Arthur, Mira’nın dikkatini fark etmişti. “Savaş sanatlarına mı ilgin var?” diye sordu merakla.
Mira utangaçça başını salladı. “Evet, aslında… Okçuluk ve kılıç kullanma konularında bir şeyler öğrenmek istiyorum,” dedi. “Ama ne yazık ki hiç deneyimim yok.”
Arthur’un yüzünde hafif bir şaşkınlık belirdi ama bu hoşuna gitmişti. “Bu cesur bir istek, Mira,” dedi Arthur. “Her kadın böyle bir şeye heveslenmez. Ama inan ki, öğrenmek için istekliysen, ben de sana yardım etmekten mutluluk duyarım.”
Mira heyecanla gözlerini açtı. “Gerçekten mi? Bana öğretir misin?” dedi, yüzünde çocukça bir hevesle.
Arthur başını salladı. “Elbette.

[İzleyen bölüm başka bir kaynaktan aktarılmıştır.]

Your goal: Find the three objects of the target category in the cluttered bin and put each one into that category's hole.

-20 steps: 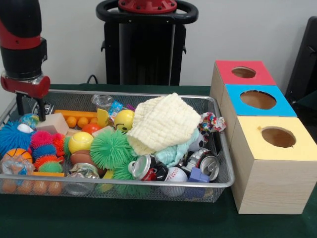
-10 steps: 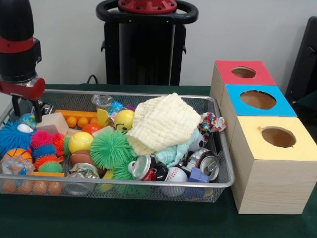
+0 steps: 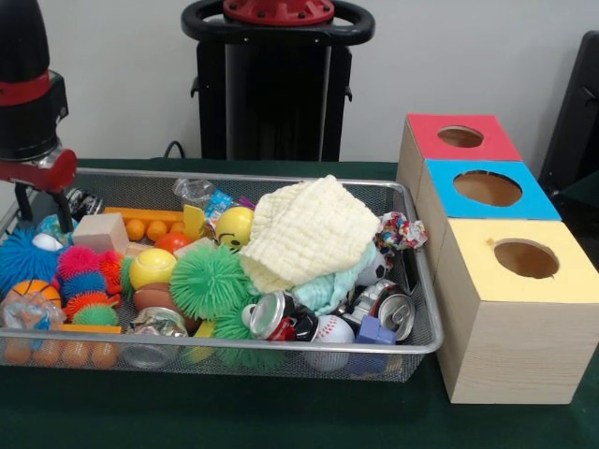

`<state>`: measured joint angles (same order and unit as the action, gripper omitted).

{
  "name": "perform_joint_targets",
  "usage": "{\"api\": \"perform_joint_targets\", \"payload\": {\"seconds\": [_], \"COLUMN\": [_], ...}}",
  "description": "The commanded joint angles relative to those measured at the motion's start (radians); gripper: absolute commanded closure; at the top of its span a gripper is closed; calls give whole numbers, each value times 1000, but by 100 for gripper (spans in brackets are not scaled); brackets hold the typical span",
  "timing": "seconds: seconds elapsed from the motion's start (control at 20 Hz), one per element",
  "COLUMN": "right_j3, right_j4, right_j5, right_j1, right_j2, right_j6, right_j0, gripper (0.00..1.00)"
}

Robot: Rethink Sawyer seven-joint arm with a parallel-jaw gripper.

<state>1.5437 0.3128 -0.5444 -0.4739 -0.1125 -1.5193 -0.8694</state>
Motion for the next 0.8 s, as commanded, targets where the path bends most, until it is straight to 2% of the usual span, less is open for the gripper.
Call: {"api": "perform_joint_targets", "payload": {"seconds": [0.05,0.35,0.6,0.75,0.8], "right_j3": [-134,-131,-76,-97,-124], "right_j4": [-35,-43,-48,-53,-57], "right_j5": [-94,-136,-99,-104,-112], "right_j1": [42,2,-40,-22,6], "right_j2": [-93,-64,-39,-34,-39], "right_j6": [-15,-46,-95,-107,-100], "right_j0": [31,68,96,110,110], "gripper": [0,0,0,0,0]}}
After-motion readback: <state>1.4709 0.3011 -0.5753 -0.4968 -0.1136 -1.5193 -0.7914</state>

O zaman, neden şimdi başlamıyoruz?” dedi ve Mira’yı eğitim alanına doğru yönlendirdi.
Arthur, ilk olarak Mira’ya okçuluğun temellerini öğretmekle başladı. Bir yay ve ok alarak ona nasıl durması gerektiğini, yayı nasıl tutması gerektiğini gösterdi. Mira dikkatlice Arthur’un söylediklerini takip etti. Derin bir nefes alarak yayı gerdi ve oku hedefe doğrulttu. Ok, hedefin yakınlarına ulaşmamıştı ama ilk deneme için hiç fena değildi.
Arthur, Mira’yı takdir ederek gülümsedi. “İlk denemeye göre gayet iyi, Mira. Unutma, okçuluk sabır ve dikkat gerektirir. Birkaç denemeden sonra çok daha iyi olacaksın,” diyerek ona cesaret verdi.
Mira, tekrar yayı gerip bir kez daha oku fırlattı. Her atışında biraz daha gelişiyor ve hedefe yaklaşıyordu. Arthur onun yanında durarak her hamlesinde yol gösteriyor, hatalarını nazikçe düzeltiyordu.
Bir süre ok atışları üzerine çalıştıktan sonra Arthur, Mira’ya kılıç kullanmanın temel hareketlerini gösterdi. Elinde tuttuğu hafif bir kılıcı ona verdi ve Mira’ya saldırı ve savunma pozisyonlarını öğretti. Mira, kılıcı nasıl tutması gerektiğini ve dengesini nasıl koruyacağını öğrendikçe daha da hevesleniyordu.
Arthur, Mira’nın cesaretini ve öğrenme isteğini takdir etmişti. “Senin gibi kararlı bir öğrenciyi eğitmek oldukça keyifli,” dedi.
Mira yüzünde bir gülümsemeyle başını salladı. “Teşekkür ederim, Arthur. Bana bu fırsatı verdiğin için minnettarım,” dedi içtenlikle.
Eğitimleri sona erdiğinde, Mira’nın yüzünde yorgun ama mutlu bir ifade vardı. Arthur, ona cesaret verici bir gülümsemeyle, “Yarın aynı saatte burada buluşalım mı? Biraz daha pratik yapabiliriz,” diye önerdi.
Mira, gözleri parlayarak başını salladı. “Harika olur! Çok teşekkür ederim, Arthur,” dedi neşeyle. İçten içe, bu dünyada yalnız olmadığını ve ona yardım edecek bir dost edindiğini bilmek Mira’yı rahatlatmıştı.
Mira henüz sarayı iyi bilmediği için Arthur, kızı Merlin’in yanına götürdü. Merlin, Mira'nın yaralarına pansuman yaparken "nasıl ok attın ve kılıç kullandın? Sağ kolun yaralıydı?" Dedi tuhaf bir ifadeyle. Sesi şüpheci ve kıskanç çıkmıştı.
Mira" Sol elimi kullanıyorum." Diye cevapladı. Rahat görünmeye çalışarak. Aslında Mira, sağ elini kullanıyordu. Canı çok yanmıştı ama prens Arthur'un yanındayken bunu fark edememişti.